XXIX.

CLAMART.

Clamart est un cimetière, si l'on veut; c'est un morceau de terre dans lequel on fait semblant d'enterrer quelque chose; le prêtre ne l'a pas béni. Pour tout monument funèbre, on a élevé à Clamart un amphithéâtre de dissection. Par hasard, on a planté là-dedans plusieurs croix qui sont tombées d'elles-mêmes. Jamais les prières des morts n'y retentissent, jamais une fleur n'y est jetée; si quelqu'un s'agenouille en ces lieux, il entend des voix invisibles qui hurlent à ses oreilles. Clamart, c'est le champ de repos des suppliciés; ils y reposent deux heures à peine, ou, pour mieux dire, ils ne font qu'un saut de l'échafaud à la table de dissection. Dans ce champ inhospitalier, la sépulture n'est qu'un vain simulacre, la bière du mort n'est qu'un prêt qu'on lui fait: enseveli à cinq heures, il est dépouillé à sept heures de son linceul, pour l'instruction des Dupuytren à venir. Nous sommes de singuliers curieux! Nous avons fait du crime humain le livre de la sibylle. Mais, parmi les crimes humains, la science nouvelle n'en veut guère qu'aux plus horribles crimes.

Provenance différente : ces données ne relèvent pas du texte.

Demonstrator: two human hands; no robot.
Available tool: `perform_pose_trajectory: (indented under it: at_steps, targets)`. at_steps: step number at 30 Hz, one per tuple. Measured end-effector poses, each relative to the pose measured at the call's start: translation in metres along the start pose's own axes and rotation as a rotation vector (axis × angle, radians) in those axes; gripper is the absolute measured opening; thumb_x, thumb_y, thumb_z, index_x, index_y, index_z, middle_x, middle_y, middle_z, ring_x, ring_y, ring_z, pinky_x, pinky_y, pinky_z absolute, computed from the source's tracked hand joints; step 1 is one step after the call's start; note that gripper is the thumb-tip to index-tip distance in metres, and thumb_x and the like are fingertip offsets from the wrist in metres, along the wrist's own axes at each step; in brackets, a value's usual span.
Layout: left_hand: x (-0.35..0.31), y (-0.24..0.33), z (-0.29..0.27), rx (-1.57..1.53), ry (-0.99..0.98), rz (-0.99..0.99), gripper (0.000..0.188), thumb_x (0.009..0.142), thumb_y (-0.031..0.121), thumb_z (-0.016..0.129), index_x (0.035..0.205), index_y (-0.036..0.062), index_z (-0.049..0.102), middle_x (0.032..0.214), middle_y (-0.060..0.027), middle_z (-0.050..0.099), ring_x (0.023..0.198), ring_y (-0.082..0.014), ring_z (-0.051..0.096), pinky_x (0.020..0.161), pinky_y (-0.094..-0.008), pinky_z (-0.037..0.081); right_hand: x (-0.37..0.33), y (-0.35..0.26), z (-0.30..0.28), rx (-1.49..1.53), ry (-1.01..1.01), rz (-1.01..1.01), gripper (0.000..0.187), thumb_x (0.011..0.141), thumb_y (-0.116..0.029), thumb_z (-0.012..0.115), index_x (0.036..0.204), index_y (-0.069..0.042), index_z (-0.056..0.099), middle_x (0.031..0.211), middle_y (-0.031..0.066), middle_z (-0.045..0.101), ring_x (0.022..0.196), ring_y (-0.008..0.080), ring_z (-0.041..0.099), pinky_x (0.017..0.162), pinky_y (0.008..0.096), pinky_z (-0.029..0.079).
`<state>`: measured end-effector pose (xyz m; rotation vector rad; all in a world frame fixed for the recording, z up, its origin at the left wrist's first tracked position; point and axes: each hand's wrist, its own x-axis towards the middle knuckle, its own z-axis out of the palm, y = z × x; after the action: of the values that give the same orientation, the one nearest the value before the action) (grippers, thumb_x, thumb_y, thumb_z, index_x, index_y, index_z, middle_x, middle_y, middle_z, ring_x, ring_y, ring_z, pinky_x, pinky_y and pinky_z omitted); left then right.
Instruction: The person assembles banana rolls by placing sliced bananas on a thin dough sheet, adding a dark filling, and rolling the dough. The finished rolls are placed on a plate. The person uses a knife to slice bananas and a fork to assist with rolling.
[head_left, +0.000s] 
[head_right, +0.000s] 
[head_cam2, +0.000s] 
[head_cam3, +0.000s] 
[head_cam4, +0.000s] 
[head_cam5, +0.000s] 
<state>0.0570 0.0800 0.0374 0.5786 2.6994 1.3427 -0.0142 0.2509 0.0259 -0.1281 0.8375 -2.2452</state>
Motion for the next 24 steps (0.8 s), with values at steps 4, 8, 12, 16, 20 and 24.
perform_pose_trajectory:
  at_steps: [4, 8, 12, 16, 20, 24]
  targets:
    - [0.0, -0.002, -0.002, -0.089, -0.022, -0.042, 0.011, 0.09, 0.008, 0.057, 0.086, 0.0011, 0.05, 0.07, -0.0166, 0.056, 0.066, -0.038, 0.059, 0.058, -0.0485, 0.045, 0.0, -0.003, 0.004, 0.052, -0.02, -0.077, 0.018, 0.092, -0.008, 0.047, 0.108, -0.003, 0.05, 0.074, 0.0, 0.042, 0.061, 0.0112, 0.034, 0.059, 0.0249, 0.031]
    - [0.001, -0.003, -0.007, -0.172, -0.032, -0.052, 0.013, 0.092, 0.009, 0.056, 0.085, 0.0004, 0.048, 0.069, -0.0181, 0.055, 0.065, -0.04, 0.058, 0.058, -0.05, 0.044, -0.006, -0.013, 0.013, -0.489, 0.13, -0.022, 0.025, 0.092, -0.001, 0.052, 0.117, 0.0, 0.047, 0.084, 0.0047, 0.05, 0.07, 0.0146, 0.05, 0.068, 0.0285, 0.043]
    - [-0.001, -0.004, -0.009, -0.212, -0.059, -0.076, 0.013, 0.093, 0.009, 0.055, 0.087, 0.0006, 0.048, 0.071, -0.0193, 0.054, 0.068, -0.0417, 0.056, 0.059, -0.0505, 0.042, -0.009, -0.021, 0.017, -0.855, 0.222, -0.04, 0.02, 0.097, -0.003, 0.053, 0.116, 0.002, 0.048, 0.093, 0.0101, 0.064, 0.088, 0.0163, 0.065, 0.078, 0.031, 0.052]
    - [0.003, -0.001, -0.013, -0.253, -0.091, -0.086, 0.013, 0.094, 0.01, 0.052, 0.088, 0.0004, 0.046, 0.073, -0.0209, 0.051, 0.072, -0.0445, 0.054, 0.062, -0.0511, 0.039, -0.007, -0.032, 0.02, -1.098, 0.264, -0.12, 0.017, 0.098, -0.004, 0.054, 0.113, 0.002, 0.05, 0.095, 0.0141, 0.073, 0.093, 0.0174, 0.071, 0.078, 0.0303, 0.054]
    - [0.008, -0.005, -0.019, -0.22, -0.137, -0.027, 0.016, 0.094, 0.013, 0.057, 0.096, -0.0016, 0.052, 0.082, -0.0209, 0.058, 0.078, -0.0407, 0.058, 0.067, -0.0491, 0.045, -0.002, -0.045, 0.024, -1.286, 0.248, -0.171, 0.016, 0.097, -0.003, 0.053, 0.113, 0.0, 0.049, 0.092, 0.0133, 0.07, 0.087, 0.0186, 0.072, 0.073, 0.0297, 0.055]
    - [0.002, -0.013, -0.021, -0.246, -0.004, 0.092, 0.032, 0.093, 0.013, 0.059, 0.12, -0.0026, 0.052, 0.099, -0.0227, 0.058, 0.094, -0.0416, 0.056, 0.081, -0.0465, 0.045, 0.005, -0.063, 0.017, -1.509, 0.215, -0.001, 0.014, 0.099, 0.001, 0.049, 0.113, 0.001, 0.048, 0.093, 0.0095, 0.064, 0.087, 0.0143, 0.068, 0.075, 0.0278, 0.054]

À peine le bourreau a-t-il porté sur une tête sa main sanglante, que le médecin arrive pour compléter l'œuvre du premier exécuteur. Quiconque a été un parricide, un empoisonneur, un assassin, un traître à la patrie, a de droit sa place dans le Panthéon phrénologique. Nous voulons savoir quel poids avait son cœur, comment sa tête était conformée; nous gardons précieusement ses reliques. En revanche, nous enfermons sans tant d'apprêts le simple honnête homme dans sa tombe, et, ceci fait, nous l'abandonnons aux vers et à l'oubli.

Un seul fossoyeur est occupé dans le cimetière de Clamart; il creusait un trou dans le sable.

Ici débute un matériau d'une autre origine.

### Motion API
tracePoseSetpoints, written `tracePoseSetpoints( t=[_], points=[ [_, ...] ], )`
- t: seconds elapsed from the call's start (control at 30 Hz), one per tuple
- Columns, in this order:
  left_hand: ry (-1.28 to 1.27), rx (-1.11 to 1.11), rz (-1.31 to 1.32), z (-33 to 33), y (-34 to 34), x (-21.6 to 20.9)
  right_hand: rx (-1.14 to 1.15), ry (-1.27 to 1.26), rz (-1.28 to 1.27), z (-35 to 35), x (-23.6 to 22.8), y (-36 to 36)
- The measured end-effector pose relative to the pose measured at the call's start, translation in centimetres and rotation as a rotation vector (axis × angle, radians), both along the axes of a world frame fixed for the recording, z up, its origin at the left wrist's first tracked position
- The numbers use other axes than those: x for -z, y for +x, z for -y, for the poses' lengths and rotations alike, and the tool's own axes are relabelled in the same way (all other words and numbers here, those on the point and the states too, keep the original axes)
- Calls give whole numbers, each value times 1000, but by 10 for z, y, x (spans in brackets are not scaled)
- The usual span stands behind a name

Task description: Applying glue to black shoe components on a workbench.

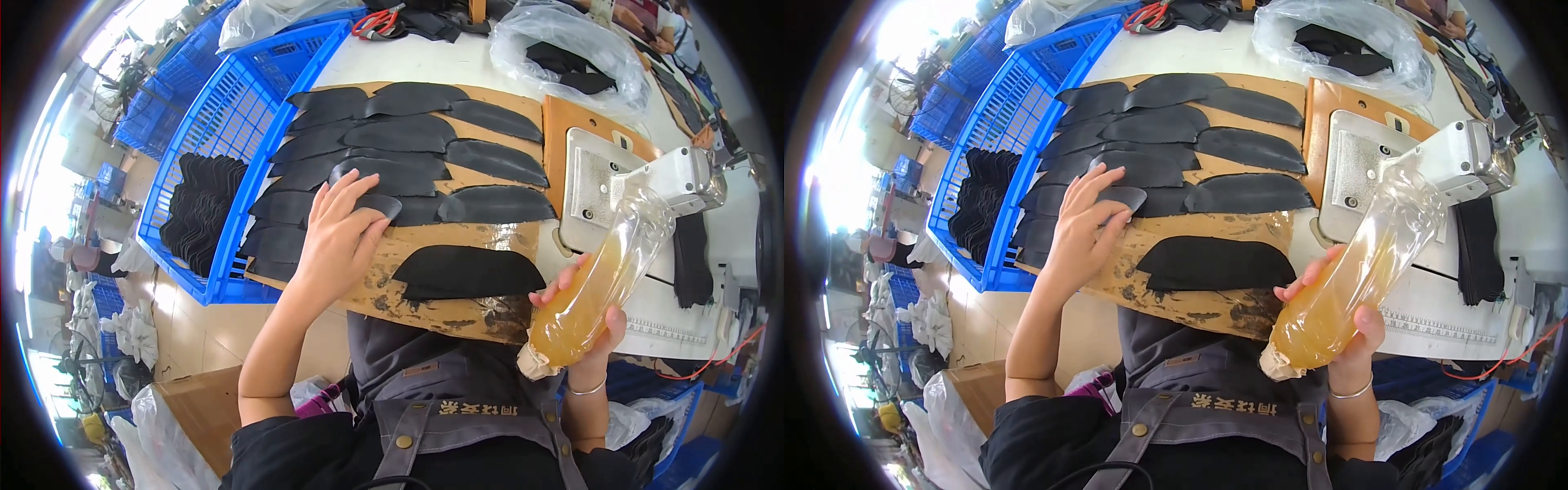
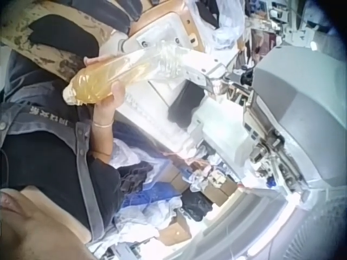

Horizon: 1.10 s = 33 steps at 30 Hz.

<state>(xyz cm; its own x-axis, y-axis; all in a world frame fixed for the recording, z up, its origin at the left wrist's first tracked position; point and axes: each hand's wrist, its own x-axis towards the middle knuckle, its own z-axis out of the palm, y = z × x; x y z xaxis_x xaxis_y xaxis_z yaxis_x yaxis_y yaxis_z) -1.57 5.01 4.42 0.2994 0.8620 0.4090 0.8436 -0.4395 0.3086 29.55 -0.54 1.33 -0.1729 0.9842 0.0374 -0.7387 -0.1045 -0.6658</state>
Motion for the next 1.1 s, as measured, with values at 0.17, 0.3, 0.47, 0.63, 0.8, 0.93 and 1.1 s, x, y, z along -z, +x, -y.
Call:
tracePoseSetpoints(
  t=[0.17, 0.3, 0.47, 0.63, 0.8, 0.93, 1.1],
  points=[
    [-91, -23, 60, -10, -6, 3, 3, -12, -7, -2, 1, 5],
    [-120, -23, 105, -16, -11, 6, 7, -14, -34, -3, 2, 6],
    [-107, -87, 141, -16, -1, 3, 26, 19, -15, 0, 1, 9],
    [38, 197, 120, 16, 20, -2, 77, 21, 13, 3, -1, 16],
    [25, 412, 133, 24, 55, -3, 103, 42, 40, 0, 1, 17],
    [16, 547, 117, 14, 96, -9, 147, 49, 78, 6, 0, 19],
    [13, 547, 46, 6, 122, -1, 179, 41, 74, 10, 0, 26]
  ],
)
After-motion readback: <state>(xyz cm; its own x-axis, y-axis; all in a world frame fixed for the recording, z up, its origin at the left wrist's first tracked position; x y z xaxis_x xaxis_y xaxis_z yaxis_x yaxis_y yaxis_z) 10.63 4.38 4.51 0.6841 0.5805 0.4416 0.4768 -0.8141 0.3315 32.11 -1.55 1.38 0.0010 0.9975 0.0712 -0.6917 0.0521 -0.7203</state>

—Vous y allez nonchalamment, brave homme, et votre fosse n'est guère profonde, à ce qu'il me paraît.—J'y vais comme je puis, me répondit-il; quant à la fosse, m'est avis qu'elle sera toujours assez profonde pour ce qu'on en veut faire; et, d'ailleurs, le mort y resterait jusqu'à la fin du monde qu'il ne donnerait pas de contagion; d'ordinaire, nous n'avons pas de pestiférés ici, ce sont tous des gaillards aussi sains que vous et moi.

—Je vois que vous êtes content de votre place, mon brave, et que vous ne portez envie à personne.

—Ne porter envie à personne! Ah! que ne suis-je seulement fossoyeur surnuméraire au Père-La-Chaise! voilà un métier qui rapporte et qui amuse! Ce sont, chaque jour, des pour-boire et des évolutions militaires; c'est une suite non interrompue de mères désolées, de fils inconsolables et d'épouses en deuil! et ensuite, des monuments superbes, des fleurs à répandre, des saules pleureurs à tailler, des petits jardins à entretenir. À chaque instant, ces gens riches ont besoin de payer quelqu'un pour représenter dignement leur propre douleur. Voilà sans doute un métier bien supportable.» Disant ces mots, il donnait un coup de bêche, puis il reprenait: «Et ici, au contraire, dans ce maudit lieu, rien; pas un petit convoi, pas un parent qui pleure, pas un bouquet à vendre! pour tout visage, des valets de bourreau qui à peine vous paient à boire. Triste métier! j'aimerais autant être gendarme ou commis de l'octroi.» Et il s'arrêtait sur sa bêche, dans l'attitude d'un honnête cultivateur qui voit s'achever une longue journée d'été.

—Il me faut cependant une fosse profonde, repris-je d'un air impérieux: six pieds; creuse toujours, et tu auras, cela fait, un bon pour-boire.

—Six pieds pour un supplicié! vous n'y pensez guère; il faudrait une heure avant de le déterrer ce soir.

—Six pieds tout autant! le cadavre m'appartient!